So the newlyweds (it was an October wedding) exchanged corporate roles in the Windy City for the differently busy lives of New Haven coffee shop owners.

“It’s such a hotspot for culture,” Sarah says. “And we wanted to create something custom, and want people to embrace it. We looked all over Connecticut, and this really was the perfect spot.”

They’ve built relationships with other merchants in the Square—from the owners of Cafe 9, Skappo, Marco Polo Pizza and Firehouse 12 to a curator at the Knights of Columbus Museum, all of whom stopped by on opening day with “shop-warming” gifts and best wishes. Matt and Sarah hope to build on those relationships—they’re going to start hosting acoustic music nights on Thursdays and Fridays (until 9 p.m., after which they say people can head over to Firehouse 12 or Cafe 9 to keep the night going), and they’re hosting monthly exhibits by local artists, many of whom will be found with the help of Artspace just around the corner.
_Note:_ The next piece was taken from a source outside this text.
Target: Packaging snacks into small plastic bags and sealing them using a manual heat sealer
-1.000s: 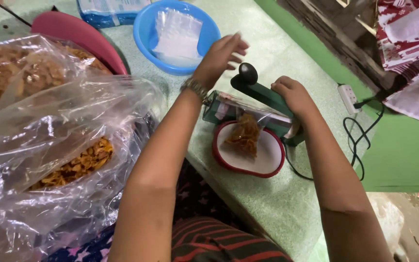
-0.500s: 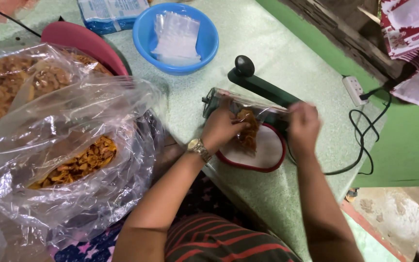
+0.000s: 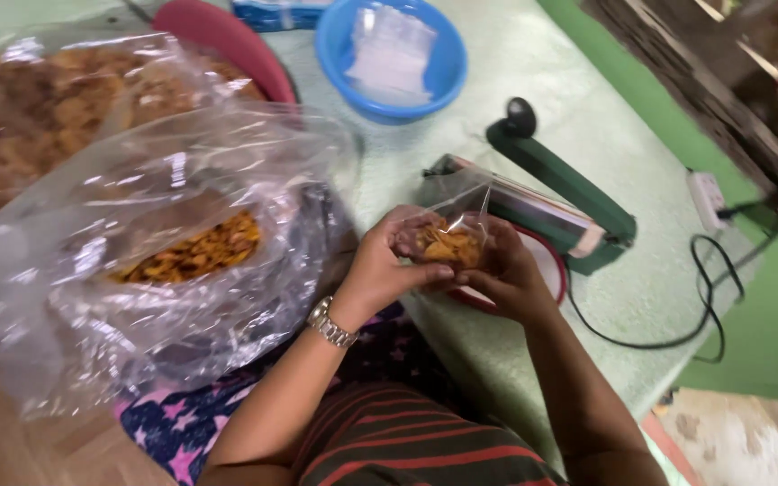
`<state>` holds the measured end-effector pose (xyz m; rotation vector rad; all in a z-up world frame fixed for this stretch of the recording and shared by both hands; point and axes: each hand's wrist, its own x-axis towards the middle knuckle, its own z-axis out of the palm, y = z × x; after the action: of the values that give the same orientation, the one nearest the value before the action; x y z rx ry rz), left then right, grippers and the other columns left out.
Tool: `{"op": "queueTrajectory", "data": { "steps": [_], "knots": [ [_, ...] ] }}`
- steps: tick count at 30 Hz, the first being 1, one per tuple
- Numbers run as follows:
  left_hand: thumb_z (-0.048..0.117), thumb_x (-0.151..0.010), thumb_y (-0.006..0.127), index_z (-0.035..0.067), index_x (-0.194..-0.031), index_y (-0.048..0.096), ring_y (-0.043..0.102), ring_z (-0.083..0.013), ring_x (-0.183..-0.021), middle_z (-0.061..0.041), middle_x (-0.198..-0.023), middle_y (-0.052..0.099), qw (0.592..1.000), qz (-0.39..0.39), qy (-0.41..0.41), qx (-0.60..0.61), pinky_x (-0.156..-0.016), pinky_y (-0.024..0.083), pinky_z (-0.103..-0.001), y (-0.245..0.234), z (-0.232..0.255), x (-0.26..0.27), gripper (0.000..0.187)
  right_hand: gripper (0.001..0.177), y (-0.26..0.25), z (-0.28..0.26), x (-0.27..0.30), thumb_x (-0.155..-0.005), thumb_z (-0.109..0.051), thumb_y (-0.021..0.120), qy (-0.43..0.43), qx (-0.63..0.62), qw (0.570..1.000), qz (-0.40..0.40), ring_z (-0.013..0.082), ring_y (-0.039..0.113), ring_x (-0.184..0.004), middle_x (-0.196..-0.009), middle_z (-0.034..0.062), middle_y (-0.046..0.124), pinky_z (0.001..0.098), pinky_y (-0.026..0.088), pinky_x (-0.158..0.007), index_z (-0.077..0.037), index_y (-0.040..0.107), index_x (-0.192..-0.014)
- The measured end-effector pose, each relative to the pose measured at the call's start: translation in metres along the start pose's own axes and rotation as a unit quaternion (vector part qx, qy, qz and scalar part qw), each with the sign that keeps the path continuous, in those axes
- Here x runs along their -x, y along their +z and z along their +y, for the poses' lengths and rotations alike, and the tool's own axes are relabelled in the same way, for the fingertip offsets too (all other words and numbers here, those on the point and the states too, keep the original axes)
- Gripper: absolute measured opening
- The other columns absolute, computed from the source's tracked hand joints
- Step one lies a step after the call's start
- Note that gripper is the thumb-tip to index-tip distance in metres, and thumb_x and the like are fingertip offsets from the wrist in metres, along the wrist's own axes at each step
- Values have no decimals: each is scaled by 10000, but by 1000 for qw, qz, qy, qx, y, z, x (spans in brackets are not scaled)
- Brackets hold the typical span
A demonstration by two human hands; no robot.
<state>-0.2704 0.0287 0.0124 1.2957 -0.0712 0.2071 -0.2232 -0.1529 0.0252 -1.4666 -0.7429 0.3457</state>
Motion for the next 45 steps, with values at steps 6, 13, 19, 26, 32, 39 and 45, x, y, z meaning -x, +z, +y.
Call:
{"op": "queueTrajectory", "data": {
  "steps": [6,13,19,26,32,39,45],
  "knots": [
    [79,-750,651,102,-1260,394,554,-142,-855,-109,-1053,567,998,61,15,9,-802,492,-298,-51,21,36,571,605,16,-18,-36,-637,29,713,50,-14,997,-64,246,620,-779,-931,229,602,382,525,-669,49,433,-1173],
    [214,-849,549,76,-1054,606,553,-192,-806,-115,-869,569,971,225,-15,-75,-726,478,-314,-110,38,93,254,511,44,-107,-115,-682,-196,706,226,85,837,-492,202,618,-488,-671,169,634,310,559,-441,16,509,-1103],
    [148,-828,557,50,-977,606,548,-97,-766,-34,-877,609,967,243,-36,-64,-742,464,-207,-121,35,128,184,105,-13,-57,-261,-531,-95,506,121,166,976,-72,128,523,-631,-715,12,533,262,412,-515,-103,516,-635],
    [137,-836,542,62,-969,605,563,-114,-782,-33,-881,622,960,258,-29,-102,-745,456,-226,-127,43,139,165,334,9,-9,-269,-773,-68,571,9,412,911,4,223,527,-906,-1068,100,544,326,462,-737,-93,477,-1092],
    [125,-815,560,81,-960,618,583,-109,-812,-17,-897,635,966,230,-62,-96,-770,473,-225,-117,42,135,163,603,-2,57,-266,-768,-28,445,211,565,796,-52,332,279,-1252,-1371,137,312,417,282,-1003,-71,283,-1347],
    [127,-813,576,82,-953,630,576,-90,-774,-5,-811,618,966,226,-92,-88,-758,470,-213,-117,34,133,157,266,-26,91,-273,-888,-255,477,149,576,802,-53,317,553,-782,-902,131,612,398,408,-554,-58,615,-1002],
    [129,-820,570,86,-939,640,529,-68,-732,18,-761,577,965,222,-93,-106,-725,438,-196,-110,37,129,145,211,-23,83,-265,-741,-34,618,54,497,865,38,133,635,-754,-702,-11,667,285,404,-519,-130,503,-592]
  ]
}}
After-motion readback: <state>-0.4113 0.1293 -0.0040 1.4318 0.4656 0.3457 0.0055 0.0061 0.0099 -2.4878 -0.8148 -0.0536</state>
The lovely young couple are bright eyed and friendly on a Tuesday morning despite an early start: they were up at 4 a.m. to start their day at the shop. Conveniently, they live in an apartment on the other side of the Field Building, which houses their shop.

Aided by the short commute, their extensive renovations of the shop space took 2.5 brisk months. Sarah’s dad, a talented carpenter, found that signature tree, sliced it the long way, hollowed it out, and wrapped it around a support beam in the center of the store. He also helped lay the wood flooring, which Matt’s uncle disassembled from a horse barn in Kentucky. That, along with the rustic tin sheets that make up half of the ceiling, was his wedding present to Matt and Sarah.

“This is what we want to do with the rest of our lives,” Matt says.

Written and photographed by Uma Ramiah.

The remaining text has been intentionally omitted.